Pictures in the entries below are excluded; copy only the lines from the one containing "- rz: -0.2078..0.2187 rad" to the one containing "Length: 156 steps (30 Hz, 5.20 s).", both included.

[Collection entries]
-*-

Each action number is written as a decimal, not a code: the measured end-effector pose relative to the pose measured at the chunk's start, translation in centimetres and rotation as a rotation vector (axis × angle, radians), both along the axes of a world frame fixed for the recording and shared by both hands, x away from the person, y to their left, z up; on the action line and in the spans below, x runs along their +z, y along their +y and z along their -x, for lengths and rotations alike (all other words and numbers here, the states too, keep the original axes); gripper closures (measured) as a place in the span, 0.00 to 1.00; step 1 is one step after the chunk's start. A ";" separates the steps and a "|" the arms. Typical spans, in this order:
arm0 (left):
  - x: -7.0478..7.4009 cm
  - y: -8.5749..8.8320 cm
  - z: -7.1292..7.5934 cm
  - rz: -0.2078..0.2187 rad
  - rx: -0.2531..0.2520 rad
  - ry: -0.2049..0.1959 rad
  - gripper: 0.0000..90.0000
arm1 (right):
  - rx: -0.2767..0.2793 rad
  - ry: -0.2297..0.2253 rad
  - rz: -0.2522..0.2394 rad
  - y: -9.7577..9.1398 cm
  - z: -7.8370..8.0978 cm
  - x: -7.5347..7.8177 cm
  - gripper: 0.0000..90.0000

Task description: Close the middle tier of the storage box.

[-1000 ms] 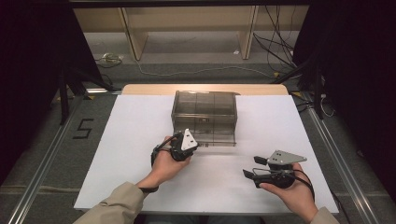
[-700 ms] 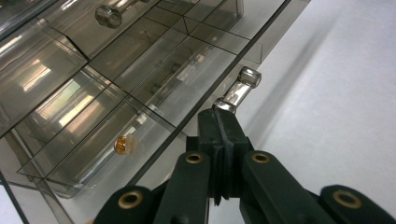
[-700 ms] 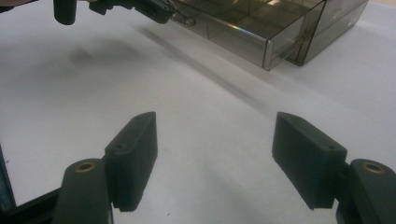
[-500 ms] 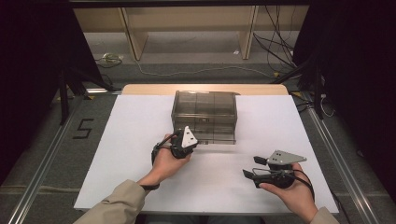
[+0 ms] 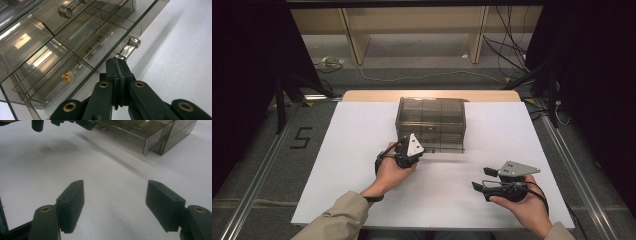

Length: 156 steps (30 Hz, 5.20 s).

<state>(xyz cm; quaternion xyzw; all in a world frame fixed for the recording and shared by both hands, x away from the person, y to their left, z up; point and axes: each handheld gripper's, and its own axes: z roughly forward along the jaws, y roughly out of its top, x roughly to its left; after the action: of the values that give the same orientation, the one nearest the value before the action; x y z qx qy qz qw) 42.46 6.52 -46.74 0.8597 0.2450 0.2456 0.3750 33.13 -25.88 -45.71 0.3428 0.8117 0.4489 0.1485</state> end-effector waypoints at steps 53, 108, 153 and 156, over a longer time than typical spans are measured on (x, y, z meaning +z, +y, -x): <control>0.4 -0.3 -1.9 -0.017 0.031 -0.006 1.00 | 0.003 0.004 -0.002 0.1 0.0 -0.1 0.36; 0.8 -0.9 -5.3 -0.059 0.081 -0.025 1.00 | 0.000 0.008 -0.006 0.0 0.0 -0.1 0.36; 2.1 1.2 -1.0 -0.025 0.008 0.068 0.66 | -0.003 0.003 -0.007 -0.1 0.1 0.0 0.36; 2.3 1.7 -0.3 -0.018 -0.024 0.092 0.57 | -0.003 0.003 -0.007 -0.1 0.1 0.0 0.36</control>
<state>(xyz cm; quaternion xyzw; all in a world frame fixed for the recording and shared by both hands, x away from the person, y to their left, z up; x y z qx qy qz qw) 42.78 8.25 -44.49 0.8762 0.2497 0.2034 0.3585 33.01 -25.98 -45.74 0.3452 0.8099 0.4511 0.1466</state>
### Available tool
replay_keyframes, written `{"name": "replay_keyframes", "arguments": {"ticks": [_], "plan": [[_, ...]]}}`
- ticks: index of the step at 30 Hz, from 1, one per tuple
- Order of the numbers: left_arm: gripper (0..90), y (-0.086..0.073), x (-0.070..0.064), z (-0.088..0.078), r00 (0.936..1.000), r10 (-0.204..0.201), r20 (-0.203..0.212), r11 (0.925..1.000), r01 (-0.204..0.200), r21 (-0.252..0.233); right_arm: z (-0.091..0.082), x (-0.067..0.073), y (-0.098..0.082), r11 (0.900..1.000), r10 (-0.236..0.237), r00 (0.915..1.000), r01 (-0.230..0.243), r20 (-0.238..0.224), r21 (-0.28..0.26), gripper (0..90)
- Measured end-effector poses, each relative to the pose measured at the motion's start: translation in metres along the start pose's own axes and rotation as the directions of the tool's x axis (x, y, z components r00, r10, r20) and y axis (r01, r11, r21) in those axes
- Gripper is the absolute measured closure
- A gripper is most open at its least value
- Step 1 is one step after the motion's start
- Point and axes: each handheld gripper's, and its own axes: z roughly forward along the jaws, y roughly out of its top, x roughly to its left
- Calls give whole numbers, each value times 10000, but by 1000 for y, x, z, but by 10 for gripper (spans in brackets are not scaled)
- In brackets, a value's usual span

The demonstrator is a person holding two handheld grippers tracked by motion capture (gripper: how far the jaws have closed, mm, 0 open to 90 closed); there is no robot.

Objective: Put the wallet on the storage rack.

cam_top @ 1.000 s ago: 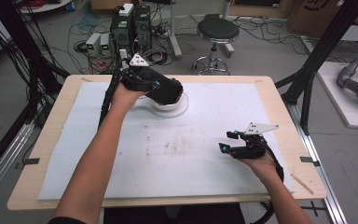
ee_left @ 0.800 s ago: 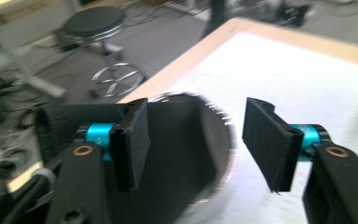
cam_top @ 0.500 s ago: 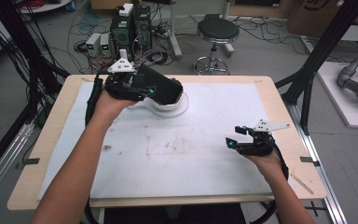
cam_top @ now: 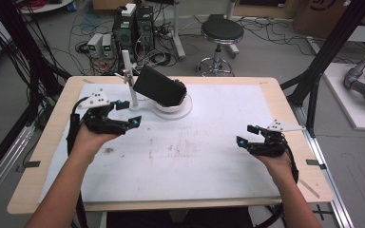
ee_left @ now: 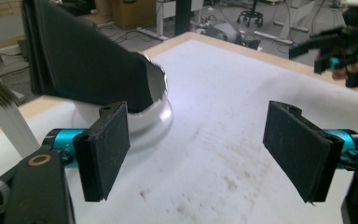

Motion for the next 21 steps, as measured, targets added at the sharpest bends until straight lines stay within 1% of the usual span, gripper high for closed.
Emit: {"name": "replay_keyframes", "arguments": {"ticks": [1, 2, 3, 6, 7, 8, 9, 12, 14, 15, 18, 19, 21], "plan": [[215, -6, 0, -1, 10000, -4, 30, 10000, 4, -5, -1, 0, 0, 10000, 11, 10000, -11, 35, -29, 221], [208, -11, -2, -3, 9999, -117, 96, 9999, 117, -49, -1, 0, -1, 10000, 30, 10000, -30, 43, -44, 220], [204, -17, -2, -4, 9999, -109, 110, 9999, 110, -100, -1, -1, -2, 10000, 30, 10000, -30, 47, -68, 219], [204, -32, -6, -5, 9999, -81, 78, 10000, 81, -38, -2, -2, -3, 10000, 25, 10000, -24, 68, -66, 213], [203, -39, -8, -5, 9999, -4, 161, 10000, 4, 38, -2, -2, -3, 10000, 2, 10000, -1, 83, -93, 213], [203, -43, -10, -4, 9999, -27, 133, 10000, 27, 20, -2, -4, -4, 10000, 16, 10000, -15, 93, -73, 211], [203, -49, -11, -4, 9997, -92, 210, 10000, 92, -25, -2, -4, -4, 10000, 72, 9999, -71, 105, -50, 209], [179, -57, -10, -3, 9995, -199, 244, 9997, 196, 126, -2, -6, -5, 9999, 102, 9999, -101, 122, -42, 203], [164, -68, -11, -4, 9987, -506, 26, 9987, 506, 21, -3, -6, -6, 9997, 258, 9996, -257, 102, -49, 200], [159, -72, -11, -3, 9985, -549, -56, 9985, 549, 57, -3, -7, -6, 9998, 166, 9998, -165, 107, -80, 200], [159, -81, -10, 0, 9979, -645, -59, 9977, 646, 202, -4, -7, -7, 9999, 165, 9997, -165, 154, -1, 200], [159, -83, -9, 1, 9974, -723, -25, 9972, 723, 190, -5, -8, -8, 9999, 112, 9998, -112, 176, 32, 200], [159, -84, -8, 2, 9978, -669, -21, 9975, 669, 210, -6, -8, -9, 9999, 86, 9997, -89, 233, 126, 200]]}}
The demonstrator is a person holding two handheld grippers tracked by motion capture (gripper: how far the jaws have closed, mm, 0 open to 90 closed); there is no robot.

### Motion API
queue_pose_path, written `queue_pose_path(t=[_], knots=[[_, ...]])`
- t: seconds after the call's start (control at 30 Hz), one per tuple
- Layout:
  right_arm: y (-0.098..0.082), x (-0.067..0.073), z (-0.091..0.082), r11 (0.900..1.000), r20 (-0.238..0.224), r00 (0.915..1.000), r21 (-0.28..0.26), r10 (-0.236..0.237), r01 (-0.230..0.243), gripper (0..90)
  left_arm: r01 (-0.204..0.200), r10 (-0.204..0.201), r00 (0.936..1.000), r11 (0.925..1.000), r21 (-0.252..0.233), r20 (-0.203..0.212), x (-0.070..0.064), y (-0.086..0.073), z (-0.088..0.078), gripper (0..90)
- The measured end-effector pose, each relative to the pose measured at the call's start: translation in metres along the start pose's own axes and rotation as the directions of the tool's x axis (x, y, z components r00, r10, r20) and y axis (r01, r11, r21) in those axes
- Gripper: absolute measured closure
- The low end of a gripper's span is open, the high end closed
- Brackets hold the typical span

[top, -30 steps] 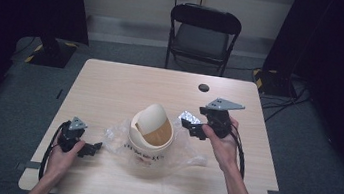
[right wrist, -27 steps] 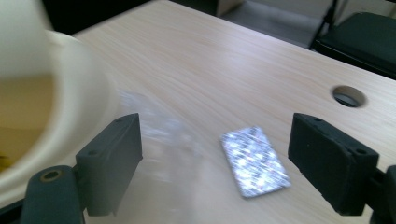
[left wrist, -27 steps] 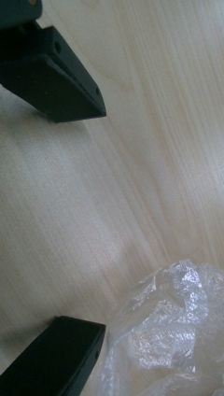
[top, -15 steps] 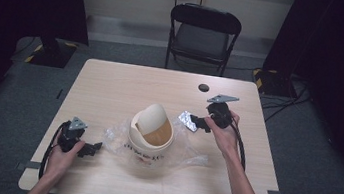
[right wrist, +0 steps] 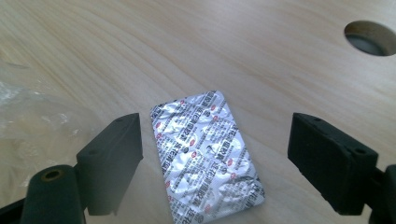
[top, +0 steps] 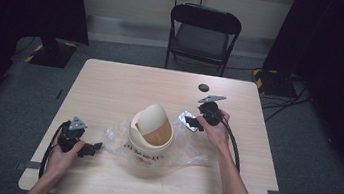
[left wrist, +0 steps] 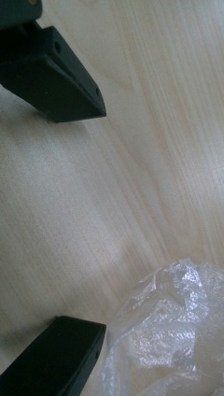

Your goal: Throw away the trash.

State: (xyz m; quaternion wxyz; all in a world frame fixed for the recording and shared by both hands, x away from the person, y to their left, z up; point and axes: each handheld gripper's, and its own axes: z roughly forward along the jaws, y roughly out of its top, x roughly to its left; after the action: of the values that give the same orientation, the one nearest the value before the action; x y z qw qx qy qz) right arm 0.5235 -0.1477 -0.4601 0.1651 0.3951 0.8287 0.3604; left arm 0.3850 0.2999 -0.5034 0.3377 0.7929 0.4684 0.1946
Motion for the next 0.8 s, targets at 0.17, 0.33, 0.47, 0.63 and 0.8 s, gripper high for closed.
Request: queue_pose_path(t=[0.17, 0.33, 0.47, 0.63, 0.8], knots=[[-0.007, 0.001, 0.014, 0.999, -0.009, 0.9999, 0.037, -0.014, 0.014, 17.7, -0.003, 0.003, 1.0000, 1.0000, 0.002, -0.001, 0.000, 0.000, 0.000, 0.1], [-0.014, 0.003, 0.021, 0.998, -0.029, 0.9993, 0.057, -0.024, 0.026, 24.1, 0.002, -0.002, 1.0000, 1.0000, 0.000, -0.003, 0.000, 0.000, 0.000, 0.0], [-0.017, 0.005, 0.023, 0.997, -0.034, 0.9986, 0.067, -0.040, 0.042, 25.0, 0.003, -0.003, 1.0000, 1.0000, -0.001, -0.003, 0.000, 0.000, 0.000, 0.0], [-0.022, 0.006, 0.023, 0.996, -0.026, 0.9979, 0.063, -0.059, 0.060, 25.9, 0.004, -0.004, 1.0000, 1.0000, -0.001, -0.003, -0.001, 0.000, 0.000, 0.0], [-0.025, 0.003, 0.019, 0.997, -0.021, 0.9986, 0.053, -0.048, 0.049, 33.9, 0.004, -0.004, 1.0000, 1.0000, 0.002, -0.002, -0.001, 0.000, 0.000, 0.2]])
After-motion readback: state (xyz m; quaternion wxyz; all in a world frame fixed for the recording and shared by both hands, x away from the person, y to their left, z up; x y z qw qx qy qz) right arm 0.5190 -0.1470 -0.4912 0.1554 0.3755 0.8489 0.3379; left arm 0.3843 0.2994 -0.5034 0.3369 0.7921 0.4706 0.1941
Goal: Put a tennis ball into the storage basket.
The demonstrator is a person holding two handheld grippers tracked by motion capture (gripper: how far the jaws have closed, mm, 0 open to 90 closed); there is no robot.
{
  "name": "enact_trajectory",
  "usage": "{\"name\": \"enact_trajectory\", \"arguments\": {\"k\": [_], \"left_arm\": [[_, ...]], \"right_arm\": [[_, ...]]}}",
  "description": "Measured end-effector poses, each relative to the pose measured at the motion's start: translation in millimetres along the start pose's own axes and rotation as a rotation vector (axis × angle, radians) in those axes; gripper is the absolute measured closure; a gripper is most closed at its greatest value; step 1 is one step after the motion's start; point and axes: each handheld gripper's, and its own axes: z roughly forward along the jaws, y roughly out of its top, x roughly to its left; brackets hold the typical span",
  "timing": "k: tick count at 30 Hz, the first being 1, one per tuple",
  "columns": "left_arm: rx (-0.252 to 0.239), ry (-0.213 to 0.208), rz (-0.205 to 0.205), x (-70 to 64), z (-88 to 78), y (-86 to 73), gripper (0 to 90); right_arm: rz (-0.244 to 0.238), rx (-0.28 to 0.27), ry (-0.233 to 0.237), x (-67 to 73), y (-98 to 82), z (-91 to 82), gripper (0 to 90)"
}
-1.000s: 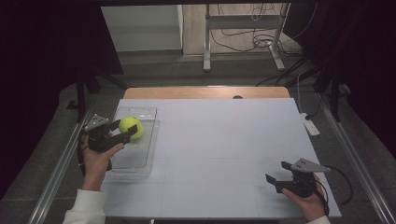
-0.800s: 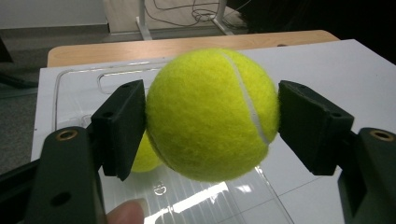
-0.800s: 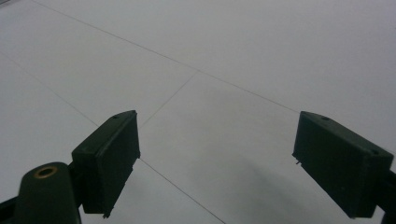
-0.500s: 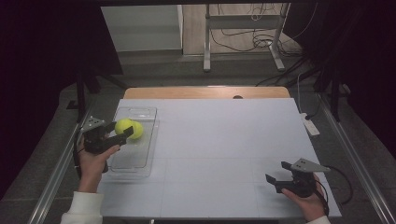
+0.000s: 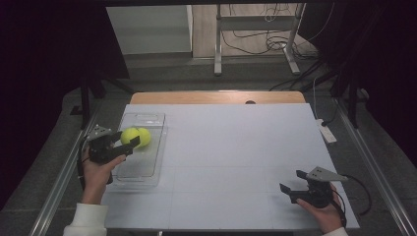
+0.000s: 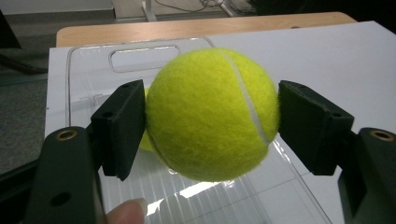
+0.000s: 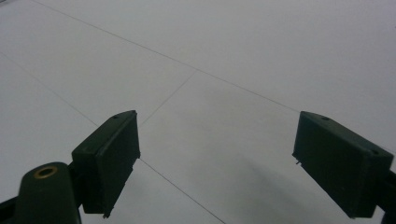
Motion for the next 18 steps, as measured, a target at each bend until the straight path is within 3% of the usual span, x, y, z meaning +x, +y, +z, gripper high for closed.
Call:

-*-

## THE ANSWER
  - rz: -0.2078..0.2187 rad
  - rx: -0.2531..0.2520 rad
  - ry: -0.2049..0.1959 rad
  - gripper: 0.0000..90.0000
arm1 (right):
  - rx: -0.2767..0.2793 rad
  - ry: -0.2297..0.2253 rad
  - rz: -0.2522..0.2394 rad
  - y: -9.7577..9.1398 cm
  - z: -7.8370..8.0978 cm
  - x: -7.5347..7.8177 cm
  - gripper: 0.0000..90.0000

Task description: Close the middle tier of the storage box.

[-1000 ms] 
[-700 ms] 
[-700 ms] 
[-500 ms] 
[+0 ms] 

Length: 156 steps (30 Hz, 5.20 s).

What was requested is fully covered by this answer.